What the Bible Says About Friends
By Tiffany Wismer
The subject of friendship has been on my mind lately, so I went to the Bible to find out what God says about friendship. What is true friendship? What does it look like to be a good friend, or to experience true friendship with another person? How should we treat our friends?
It has been my experience that true friendship is not always obvious – that is, people you thought were your friends may turn out to be disloyal, and those that you thought didn’t care much for you may turn out to be your closest allies. It is wise, therefore, to “try” a friendship to make sure it is true. As Shakespeare said via Polonius in Hamlet,
“Those friends thou hast, and their adoption tried, grapple them unto thy soul with hoops of steel. But do not dull thy palm with entertainment of each new-hatch’d, unfledg’d comrade.”
The Bible also gives a few warnings about friends. A friend who is as close as your own soul has the power to entice you to sin (Deut. 13:5-7). And a friend who turns against you is unbearable – much worse than an enemy (Psalm 55:12-14).
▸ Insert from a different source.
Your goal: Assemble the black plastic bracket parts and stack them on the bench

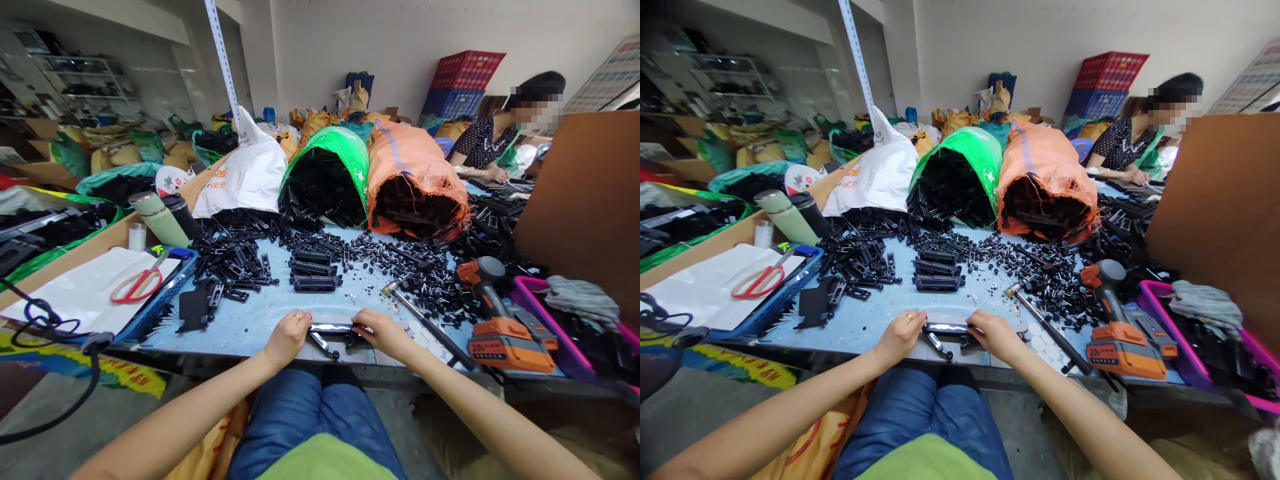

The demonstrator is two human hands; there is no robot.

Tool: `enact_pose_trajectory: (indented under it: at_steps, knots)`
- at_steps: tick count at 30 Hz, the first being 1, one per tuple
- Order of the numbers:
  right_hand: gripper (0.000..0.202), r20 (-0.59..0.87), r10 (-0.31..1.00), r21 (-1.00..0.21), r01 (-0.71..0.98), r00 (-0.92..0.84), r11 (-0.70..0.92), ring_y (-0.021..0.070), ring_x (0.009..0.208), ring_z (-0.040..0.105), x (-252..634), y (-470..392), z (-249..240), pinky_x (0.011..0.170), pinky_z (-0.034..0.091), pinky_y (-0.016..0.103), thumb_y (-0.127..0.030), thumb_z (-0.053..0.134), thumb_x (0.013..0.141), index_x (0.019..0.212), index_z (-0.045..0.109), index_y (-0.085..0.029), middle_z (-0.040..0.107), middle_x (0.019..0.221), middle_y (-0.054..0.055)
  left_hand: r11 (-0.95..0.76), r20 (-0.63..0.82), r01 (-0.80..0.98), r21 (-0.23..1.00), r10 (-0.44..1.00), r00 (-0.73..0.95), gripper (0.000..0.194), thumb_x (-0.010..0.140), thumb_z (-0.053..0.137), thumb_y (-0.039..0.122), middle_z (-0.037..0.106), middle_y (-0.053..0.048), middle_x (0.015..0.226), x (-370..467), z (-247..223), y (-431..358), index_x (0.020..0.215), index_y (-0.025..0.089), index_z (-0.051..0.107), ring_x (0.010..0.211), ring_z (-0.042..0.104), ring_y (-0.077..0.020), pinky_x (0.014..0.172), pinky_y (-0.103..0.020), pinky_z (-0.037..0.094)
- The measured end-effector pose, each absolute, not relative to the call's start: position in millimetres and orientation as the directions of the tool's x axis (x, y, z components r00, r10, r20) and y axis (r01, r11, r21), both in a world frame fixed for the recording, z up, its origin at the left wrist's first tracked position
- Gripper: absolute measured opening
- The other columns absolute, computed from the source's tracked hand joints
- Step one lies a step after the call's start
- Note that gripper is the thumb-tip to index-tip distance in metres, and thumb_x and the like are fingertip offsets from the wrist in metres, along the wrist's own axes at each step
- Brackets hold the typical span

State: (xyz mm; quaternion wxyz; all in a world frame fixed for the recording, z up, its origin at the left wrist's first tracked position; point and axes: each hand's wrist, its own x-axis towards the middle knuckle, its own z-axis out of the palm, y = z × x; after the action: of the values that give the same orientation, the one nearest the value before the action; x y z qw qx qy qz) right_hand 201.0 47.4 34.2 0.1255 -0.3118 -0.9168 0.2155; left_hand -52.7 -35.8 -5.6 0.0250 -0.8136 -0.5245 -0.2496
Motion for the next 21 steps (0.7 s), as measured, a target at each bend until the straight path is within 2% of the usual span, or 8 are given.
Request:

And, when it comes to true friendship, the Bible implies that numbers do not always mean safety (Proverbs 18:23-24). Just because you have many friends, that does not mean that they are all faithful and true.
True Friendship: What Is It?
A true friendship is a very rare thing, but when it is proven, it is something to treasure and keep safe by all means possible. So, what are the hallmarks of a true friendship? How do you know when a friend really loves you? There are three verses I want to focus on to illuminate true friendship. The first one is from Proverbs:
“A friend loves at all times, and a brother is born for adversity.” (Proverbs 17:16-18)
I have a girlfriend who fits this description perfectly. She loves at all times. She has proven, again and again, that there is nothing I can say or do that will diminish her love for me. When I make mistakes, I can confess to her and be assured not only of her constant affection but also of her honesty. Though she never comdemns me, she will tell me the truth about my actions and encourage me to do what is right. Because of her good judgement and her tender heart, I trust her completely. She is a treasure – a true friend.
True Friendship: The Wounds of a Friend
The second verse that illuminates friendship is this one:
“Faithful are the wounds of a friend; profuse are the kisses of an enemy.” (Proverbs 27:5-7)
It is common for a true friendship to be marked by wounds. As we live life together, situations arise where true friendship must express itself by one friend wounding another, or being willing to sustain wounds. The true friend of an addict, for example, may endure his friend’s abuse in order to intervene on his friend’s behalf. We may also have to hurt a friend (or allow ourselves to be hurt) in order to do what is most loving and right for the other person. Years ago, a cherished friend of my father’s did something wrong, and my dad brought it to his attention. He still won’t talk to our whole family! And that hurts. Losing him is a true wound. But my dad would not have been a true friend if he had kept silent.
More recently, a friend of mine called me out about sin. It hurt my pride, and made me feel terrible. But he was right. And it made me recognize and appreciate my friend’s love for me. Because sometimes the hardest thing to do is stand back and let someone you care about be hurt by your words or actions. But in those circumstances where painful words or actions are necessary for your friend’s good, true friendship means being willing to wound and be wounded.
True Friendship: The Truest Friend
That brings us to the third verse about friendship:
“Greater love has no one than this, that someone lay down his life for his friends.” (John 15:12-14)
The greatest example of this is the action God takes in our lives. I will be honest: I have been angry with God about a few things lately. Frustration makes me lash out at Him and question Him. Just being honest. I recognize, however, God’s friendship in His willingness to put up with my frustration in order to do what is best for me. And I am humbled by his willingness to wound Himself, and His own son, for my good.
True friendship means laying down your very life, if necessary, for the good of a friend. This is the way God loves us. He gives us what is good for us, not what we want. Happily, there are times when the two coincide! But when they do not coincide, and when our foolish hearts long for what will ultimately make us miserable, God is willing to break our hearts to keep us from that ultimate misery. And remember: the heart of God is tender. When our hearts are broken, He feels it too. But He is willing to endure with us. And that is true friendship.